This document is relevant for: Inf2, Trn1, Trn2

Distributed Strategies APIs#

NeuronX Distributed Core (NxD Core) is XLA based library for distributed training and inference on Neuron devices. As part of this library, we support 3D parallelism: Tensor-Parallelism, Pipeline-Parallelism and Data-Parallelism. We also support Zero1 optimizer to shard the optimizer weights. To support tensor-parallelism on Neuron, we adopted the Apex Library built for CUDA devices. We modified the implementations to work with XLA. This document enlist the different APIs and modules provided by the library

Parallel Model State:#

Initialize Model Parallelism:#

def neuronx_distributed.parallel_state.initialize_model_parallel(
    tensor_model_parallel_size=1,
    pipeline_model_parallel_size=1,
)

This module would initialize the distributed model training and allows users to set the number of tensor_parallel world size.

Parameters:

  • tensor_model_parallel_size : This should set the number of tensor parallel workers. Note the default value is set to 1

  • pipeline_model_parallel_size : This should set the number of pipeline parallel workers. Note the default value is set to 1

Other helper APIs:#

  • neuronx_distributed.parallel_state.get_data_parallel_size() : Returns the data parallel world size depending on the number of global workers and tensor parallel workers.

  • neuronx_distributed.parallel_state.get_tensor_model_parallel_size() : Returns the tensor parallel world size.

  • neuronx_distributed.parallel_state.get_tensor_model_parallel_rank() : Returns the rank of the worker within the tensor parallel group

  • neuronx_distributed.parallel_state.get_pipeline_model_parallel_size() : Returns the pipeline parallel world size.

  • neuronx_distributed.parallel_state.get_pipeline_model_parallel_rank() : Returns the rank of the worker within the pipeline parallel group

  • neuronx_distributed.parallel_state.get_data_parallel_rank() : Returns the rank of the worker in the data parallel group.

  • neuronx_distributed.parallel_state.get_data_parallel_group(as_list=False) : Returns the data parallel group after taking into account the tensor parallel size and the global world size. as_list argument when set to True, would return the group as a List[List] otherwise it would return a torch.distributed.group.

  • neuronx_distributed.parallel_state.get_tensor_model_parallel_group(as_list=False) : Returns the tensor parallel group after taking into account the tensor parallel size and the global world size. as_list argument when set to True, would return the group as a List[List] otherwise it would return a torch.distributed.group.
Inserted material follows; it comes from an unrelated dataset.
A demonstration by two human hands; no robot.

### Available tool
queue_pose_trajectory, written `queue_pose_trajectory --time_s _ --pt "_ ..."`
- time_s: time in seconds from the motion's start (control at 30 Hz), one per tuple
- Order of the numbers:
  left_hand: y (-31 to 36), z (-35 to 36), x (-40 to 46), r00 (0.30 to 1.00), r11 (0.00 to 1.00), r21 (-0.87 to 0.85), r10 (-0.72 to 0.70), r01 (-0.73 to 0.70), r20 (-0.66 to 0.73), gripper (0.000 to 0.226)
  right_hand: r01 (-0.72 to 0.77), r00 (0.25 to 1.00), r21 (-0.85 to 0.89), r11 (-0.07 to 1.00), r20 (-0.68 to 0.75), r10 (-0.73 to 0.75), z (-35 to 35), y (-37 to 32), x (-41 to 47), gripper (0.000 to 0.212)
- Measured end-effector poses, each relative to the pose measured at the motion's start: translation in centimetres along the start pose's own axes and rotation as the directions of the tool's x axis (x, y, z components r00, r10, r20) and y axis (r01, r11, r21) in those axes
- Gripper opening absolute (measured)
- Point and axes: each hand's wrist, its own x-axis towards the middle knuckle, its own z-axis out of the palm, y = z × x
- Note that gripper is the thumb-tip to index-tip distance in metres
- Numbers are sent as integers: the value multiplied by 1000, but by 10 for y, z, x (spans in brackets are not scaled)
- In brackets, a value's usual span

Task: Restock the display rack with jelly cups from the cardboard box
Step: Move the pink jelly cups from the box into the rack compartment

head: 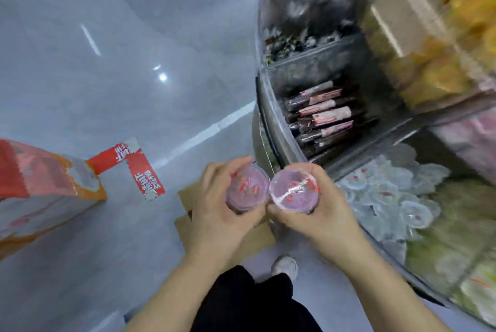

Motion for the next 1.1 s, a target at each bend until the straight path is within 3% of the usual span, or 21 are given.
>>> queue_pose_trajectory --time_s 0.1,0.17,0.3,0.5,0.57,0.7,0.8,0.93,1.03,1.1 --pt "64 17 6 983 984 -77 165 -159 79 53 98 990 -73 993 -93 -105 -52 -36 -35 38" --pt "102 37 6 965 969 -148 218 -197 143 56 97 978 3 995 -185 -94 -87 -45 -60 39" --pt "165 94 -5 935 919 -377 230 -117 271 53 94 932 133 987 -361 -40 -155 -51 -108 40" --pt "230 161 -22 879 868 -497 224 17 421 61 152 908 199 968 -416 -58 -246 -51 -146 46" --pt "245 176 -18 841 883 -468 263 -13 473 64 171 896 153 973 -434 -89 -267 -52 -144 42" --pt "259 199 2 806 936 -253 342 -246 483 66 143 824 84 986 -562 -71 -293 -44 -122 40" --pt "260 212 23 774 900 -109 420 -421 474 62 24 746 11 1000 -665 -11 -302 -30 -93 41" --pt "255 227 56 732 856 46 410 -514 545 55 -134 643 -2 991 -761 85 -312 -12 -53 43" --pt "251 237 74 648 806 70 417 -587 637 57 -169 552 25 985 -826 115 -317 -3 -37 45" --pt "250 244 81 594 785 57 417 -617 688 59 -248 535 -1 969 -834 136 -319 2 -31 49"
  • neuronx_distributed.parallel_state.get_pipeline_model_parallel_group(as_list=False) : Returns the pipeline parallel group after taking into account the pipeline parallel size and the global world size. as_list argument when set to True, would return the group as a List[List] otherwise it would return a torch.distributed.group.

  • move_model_to_device(model, device): This api moves the model to device by preserving tensor parallel attributes.

Parallel Layers:#

Majority of parameters within the transformer based model reside in the Embedding and Linear layers. Hence, to reduce the number of parameters on a single device because of these layers, we provided sharded Embedding and Linear layers.

Parallel Embedding:#

class neuronx_distributed.parallel_layers.ParallelEmbedding(
    num_embeddings, embedding_dim, init_method=init.normal_,
    dtype=torch.float32, device=None)

This module is intended to replace torch.nn.Embedding . In cases where the vocab size is too large, we can shard the Embedding table across workers. Note: The embedding table would be sharded across all the tensor-parallel workers.

Parameters:

  • num_embeddings (int) : size of the dictionary of embeddings

  • embedding_dim (int) : the size of each embedding vector

  • init_method: (torch.nn.init) : Initialization function for the embedding weights.

  • dtype: (dtype) : Datatype for the weights

  • device: (torch.device) : Device to initialize the weights on. By default, the weights would be initialized on CPU

ColumnParallel Linear Layer:#

class neuronx_distributed.parallel_layers.ColumnParallelLinear(
    input_size, output_size, bias=True, gather_output=True,
    sequence_parallel_enabled=False, dtype=torch.float32, device=None)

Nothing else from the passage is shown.